[[ Data for analysis open ]]

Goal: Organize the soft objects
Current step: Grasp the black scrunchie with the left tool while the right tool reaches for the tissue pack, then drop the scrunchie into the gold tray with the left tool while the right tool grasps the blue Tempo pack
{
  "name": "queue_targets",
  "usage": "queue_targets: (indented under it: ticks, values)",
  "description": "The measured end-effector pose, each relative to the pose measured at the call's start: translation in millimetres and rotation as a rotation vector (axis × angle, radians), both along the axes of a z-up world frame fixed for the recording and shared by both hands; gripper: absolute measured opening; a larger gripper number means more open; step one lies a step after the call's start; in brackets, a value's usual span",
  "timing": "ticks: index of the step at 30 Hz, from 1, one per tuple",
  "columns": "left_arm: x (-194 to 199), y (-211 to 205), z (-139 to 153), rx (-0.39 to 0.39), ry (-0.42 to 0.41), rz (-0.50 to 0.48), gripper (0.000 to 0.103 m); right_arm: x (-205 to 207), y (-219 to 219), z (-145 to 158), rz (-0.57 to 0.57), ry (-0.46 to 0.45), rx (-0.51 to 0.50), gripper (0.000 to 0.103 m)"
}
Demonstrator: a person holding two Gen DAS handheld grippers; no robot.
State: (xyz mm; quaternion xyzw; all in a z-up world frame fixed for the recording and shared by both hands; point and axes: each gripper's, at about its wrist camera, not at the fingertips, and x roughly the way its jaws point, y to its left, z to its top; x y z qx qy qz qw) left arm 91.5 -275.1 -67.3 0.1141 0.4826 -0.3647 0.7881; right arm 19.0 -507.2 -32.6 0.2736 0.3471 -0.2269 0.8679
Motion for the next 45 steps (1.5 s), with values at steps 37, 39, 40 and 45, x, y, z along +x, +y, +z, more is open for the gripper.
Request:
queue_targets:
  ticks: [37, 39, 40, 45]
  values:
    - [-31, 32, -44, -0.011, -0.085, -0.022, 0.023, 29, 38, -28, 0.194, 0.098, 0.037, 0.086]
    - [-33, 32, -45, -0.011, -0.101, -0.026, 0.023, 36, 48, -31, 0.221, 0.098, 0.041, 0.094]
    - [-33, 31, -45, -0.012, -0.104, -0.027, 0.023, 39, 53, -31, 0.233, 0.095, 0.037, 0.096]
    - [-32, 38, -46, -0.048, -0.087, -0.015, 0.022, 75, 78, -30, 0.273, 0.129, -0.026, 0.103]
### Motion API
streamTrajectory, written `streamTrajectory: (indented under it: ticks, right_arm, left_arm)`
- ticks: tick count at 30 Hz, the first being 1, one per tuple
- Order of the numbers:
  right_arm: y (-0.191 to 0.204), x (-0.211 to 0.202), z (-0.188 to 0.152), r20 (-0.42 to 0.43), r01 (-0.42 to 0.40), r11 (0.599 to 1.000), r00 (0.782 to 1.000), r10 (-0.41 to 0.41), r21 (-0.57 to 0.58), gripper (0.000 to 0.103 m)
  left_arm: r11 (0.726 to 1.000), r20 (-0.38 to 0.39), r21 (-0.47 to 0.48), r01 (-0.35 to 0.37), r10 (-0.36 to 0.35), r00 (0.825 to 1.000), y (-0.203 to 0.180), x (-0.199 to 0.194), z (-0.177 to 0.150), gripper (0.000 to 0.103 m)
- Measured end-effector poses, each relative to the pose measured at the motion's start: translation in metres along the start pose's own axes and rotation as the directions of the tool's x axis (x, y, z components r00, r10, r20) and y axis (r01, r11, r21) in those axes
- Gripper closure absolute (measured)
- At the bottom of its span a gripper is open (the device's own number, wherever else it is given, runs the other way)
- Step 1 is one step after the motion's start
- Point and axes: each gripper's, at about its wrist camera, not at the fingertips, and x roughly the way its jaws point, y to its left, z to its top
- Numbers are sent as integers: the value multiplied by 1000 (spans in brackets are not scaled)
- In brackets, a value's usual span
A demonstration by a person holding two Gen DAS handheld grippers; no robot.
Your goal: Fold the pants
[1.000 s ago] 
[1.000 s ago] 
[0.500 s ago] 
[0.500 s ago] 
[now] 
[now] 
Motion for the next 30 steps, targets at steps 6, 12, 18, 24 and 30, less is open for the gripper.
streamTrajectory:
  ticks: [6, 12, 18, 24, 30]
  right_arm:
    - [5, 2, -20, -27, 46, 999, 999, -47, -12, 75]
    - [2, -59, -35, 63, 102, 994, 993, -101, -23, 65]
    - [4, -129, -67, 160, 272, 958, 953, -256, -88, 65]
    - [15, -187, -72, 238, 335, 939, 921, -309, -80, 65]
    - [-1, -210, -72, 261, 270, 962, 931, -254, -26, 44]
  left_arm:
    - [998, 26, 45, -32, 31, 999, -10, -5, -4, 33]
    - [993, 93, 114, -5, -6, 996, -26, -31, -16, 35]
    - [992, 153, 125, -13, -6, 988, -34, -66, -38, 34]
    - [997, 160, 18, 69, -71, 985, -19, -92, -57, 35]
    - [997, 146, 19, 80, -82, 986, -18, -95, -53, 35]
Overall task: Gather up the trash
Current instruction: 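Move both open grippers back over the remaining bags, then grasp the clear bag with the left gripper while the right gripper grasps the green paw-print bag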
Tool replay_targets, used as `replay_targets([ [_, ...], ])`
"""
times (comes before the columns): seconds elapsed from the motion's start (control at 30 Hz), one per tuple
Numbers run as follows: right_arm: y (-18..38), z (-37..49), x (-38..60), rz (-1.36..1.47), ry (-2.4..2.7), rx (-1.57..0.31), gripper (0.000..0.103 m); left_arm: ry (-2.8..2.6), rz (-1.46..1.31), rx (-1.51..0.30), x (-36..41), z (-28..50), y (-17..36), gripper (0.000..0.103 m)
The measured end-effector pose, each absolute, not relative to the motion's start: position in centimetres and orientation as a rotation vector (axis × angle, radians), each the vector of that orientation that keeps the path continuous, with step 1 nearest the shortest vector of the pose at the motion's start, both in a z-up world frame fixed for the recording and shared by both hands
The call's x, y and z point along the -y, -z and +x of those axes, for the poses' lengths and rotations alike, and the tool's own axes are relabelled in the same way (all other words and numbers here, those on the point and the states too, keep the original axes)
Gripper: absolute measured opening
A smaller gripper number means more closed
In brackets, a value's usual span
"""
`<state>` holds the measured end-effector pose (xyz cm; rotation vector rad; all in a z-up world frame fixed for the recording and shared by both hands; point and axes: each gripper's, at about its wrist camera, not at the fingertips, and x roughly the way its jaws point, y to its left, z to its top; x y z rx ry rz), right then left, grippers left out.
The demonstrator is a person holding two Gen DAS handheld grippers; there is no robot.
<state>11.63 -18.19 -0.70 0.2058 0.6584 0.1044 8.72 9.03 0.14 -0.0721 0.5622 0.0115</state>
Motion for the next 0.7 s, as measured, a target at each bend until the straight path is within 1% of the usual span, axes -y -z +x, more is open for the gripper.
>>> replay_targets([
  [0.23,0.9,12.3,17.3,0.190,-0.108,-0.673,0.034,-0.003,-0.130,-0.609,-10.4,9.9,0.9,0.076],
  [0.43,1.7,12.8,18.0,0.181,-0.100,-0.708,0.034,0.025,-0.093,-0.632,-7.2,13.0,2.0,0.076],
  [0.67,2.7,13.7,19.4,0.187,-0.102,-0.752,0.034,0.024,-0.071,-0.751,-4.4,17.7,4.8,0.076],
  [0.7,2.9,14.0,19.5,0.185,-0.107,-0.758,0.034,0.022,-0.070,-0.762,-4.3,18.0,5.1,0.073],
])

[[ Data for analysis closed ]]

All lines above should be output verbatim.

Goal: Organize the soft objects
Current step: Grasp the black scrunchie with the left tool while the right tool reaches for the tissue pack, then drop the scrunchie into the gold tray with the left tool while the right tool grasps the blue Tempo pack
{
  "name": "queue_targets",
  "usage": "queue_targets: (indented under it: ticks, values)",
  "description": "The measured end-effector pose, each relative to the pose measured at the call's start: translation in millimetres and rotation as a rotation vector (axis × angle, radians), both along the axes of a z-up world frame fixed for the recording and shared by both hands; gripper: absolute measured opening; a larger gripper number means more open; step one lies a step after the call's start; in brackets, a value's usual span",
  "timing": "ticks: index of the step at 30 Hz, from 1, one per tuple",
  "columns": "left_arm: x (-194 to 199), y (-211 to 205), z (-139 to 153), rx (-0.39 to 0.39), ry (-0.42 to 0.41), rz (-0.50 to 0.48), gripper (0.000 to 0.103 m); right_arm: x (-205 to 207), y (-219 to 219), z (-145 to 158), rz (-0.57 to 0.57), ry (-0.46 to 0.45), rx (-0.51 to 0.50), gripper (0.000 to 0.103 m)"
}
Demonstrator: a person holding two Gen DAS handheld grippers; no robot.
State: (xyz mm; quaternion xyzw; all in a z-up world frame fixed for the recording and shared by both hands; point and axes: each gripper's, at about its wrist camera, not at the fingertips, and x roughly the way its jaws point, y to its left, z to its top; x y z qx qy qz qw) left arm 91.5 -275.1 -67.3 0.1141 0.4826 -0.3647 0.7881; right arm 19.0 -507.2 -32.6 0.2736 0.3471 -0.2269 0.8679
Motion for the next 45 steps (1.5 s), with values at steps 37, 39, 40 and 45, x, y, z along +x, +y, +z, more is open for the gripper.
Request:
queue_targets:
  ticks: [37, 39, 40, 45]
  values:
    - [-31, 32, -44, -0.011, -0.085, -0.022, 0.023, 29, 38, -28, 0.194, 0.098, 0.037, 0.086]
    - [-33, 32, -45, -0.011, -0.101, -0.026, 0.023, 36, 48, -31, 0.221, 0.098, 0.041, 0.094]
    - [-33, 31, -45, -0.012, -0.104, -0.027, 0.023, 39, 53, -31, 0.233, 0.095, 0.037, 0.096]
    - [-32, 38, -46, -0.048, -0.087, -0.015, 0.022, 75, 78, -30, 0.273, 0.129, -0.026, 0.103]
### Motion API
streamTrajectory, written `streamTrajectory: (indented under it: ticks, right_arm, left_arm)`
- ticks: tick count at 30 Hz, the first being 1, one per tuple
- Order of the numbers:
  right_arm: y (-0.191 to 0.204), x (-0.211 to 0.202), z (-0.188 to 0.152), r20 (-0.42 to 0.43), r01 (-0.42 to 0.40), r11 (0.599 to 1.000), r00 (0.782 to 1.000), r10 (-0.41 to 0.41), r21 (-0.57 to 0.58), gripper (0.000 to 0.103 m)
  left_arm: r11 (0.726 to 1.000), r20 (-0.38 to 0.39), r21 (-0.47 to 0.48), r01 (-0.35 to 0.37), r10 (-0.36 to 0.35), r00 (0.825 to 1.000), y (-0.203 to 0.180), x (-0.199 to 0.194), z (-0.177 to 0.150), gripper (0.000 to 0.103 m)
- Measured end-effector poses, each relative to the pose measured at the motion's start: translation in metres along the start pose's own axes and rotation as the directions of the tool's x axis (x, y, z components r00, r10, r20) and y axis (r01, r11, r21) in those axes
- Gripper closure absolute (measured)
- At the bottom of its span a gripper is open (the device's own number, wherever else it is given, runs the other way)
- Step 1 is one step after the motion's start
- Point and axes: each gripper's, at about its wrist camera, not at the fingertips, and x roughly the way its jaws point, y to its left, z to its top
- Numbers are sent as integers: the value multiplied by 1000 (spans in brackets are not scaled)
- In brackets, a value's usual span
A demonstration by a person holding two Gen DAS handheld grippers; no robot.
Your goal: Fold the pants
[1.000 s ago] 
[1.000 s ago] 
[0.500 s ago] 
[0.500 s ago] 
[now] 
[now] 
Motion for the next 30 steps, targets at steps 6, 12, 18, 24 and 30, less is open for the gripper.
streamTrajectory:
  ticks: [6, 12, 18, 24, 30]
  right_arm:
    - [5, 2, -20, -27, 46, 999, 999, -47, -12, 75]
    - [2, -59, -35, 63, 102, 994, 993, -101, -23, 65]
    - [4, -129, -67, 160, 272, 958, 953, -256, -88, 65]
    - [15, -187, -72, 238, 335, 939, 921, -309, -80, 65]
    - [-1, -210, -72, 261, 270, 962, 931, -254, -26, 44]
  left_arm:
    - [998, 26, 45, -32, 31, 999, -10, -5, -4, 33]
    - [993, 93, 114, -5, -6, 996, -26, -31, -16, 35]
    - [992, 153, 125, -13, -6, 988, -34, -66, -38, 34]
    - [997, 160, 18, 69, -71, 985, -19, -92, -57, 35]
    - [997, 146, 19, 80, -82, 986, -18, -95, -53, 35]
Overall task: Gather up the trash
Current instruction: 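Move both open grippers back over the remaining bags, then grasp the clear bag with the left gripper while the right gripper grasps the green paw-print bag
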Tool replay_targets, used as `replay_targets([ [_, ...], ])`
"""
times (comes before the columns): seconds elapsed from the motion's start (control at 30 Hz), one per tuple
Numbers run as follows: right_arm: y (-18..38), z (-37..49), x (-38..60), rz (-1.36..1.47), ry (-2.4..2.7), rx (-1.57..0.31), gripper (0.000..0.103 m); left_arm: ry (-2.8..2.6), rz (-1.46..1.31), rx (-1.51..0.30), x (-36..41), z (-28..50), y (-17..36), gripper (0.000..0.103 m)
The measured end-effector pose, each absolute, not relative to the motion's start: position in centimetres and orientation as a rotation vector (axis × angle, radians), each the vector of that orientation that keeps the path continuous, with step 1 nearest the shortest vector of the pose at the motion's start, both in a z-up world frame fixed for the recording and shared by both hands
The call's x, y and z point along the -y, -z and +x of those axes, for the poses' lengths and rotations alike, and the tool's own axes are relabelled in the same way (all other words and numbers here, those on the point and the states too, keep the original axes)
Gripper: absolute measured opening
A smaller gripper number means more closed
In brackets, a value's usual span
"""
`<state>` holds the measured end-effector pose (xyz cm; rotation vector rad; all in a z-up world frame fixed for the recording and shared by both hands; point and axes: each gripper's, at about its wrist camera, not at the fingertips, and x roughly the way its jaws point, y to its left, z to its top; x y z rx ry rz), right then left, grippers left out.
The demonstrator is a person holding two Gen DAS handheld grippers; there is no robot.
<state>11.63 -18.19 -0.70 0.2058 0.6584 0.1044 8.72 9.03 0.14 -0.0721 0.5622 0.0115</state>
Motion for the next 0.7 s, as measured, a target at each bend until the straight path is within 1% of the usual span, axes -y -z +x, more is open for the gripper.
>>> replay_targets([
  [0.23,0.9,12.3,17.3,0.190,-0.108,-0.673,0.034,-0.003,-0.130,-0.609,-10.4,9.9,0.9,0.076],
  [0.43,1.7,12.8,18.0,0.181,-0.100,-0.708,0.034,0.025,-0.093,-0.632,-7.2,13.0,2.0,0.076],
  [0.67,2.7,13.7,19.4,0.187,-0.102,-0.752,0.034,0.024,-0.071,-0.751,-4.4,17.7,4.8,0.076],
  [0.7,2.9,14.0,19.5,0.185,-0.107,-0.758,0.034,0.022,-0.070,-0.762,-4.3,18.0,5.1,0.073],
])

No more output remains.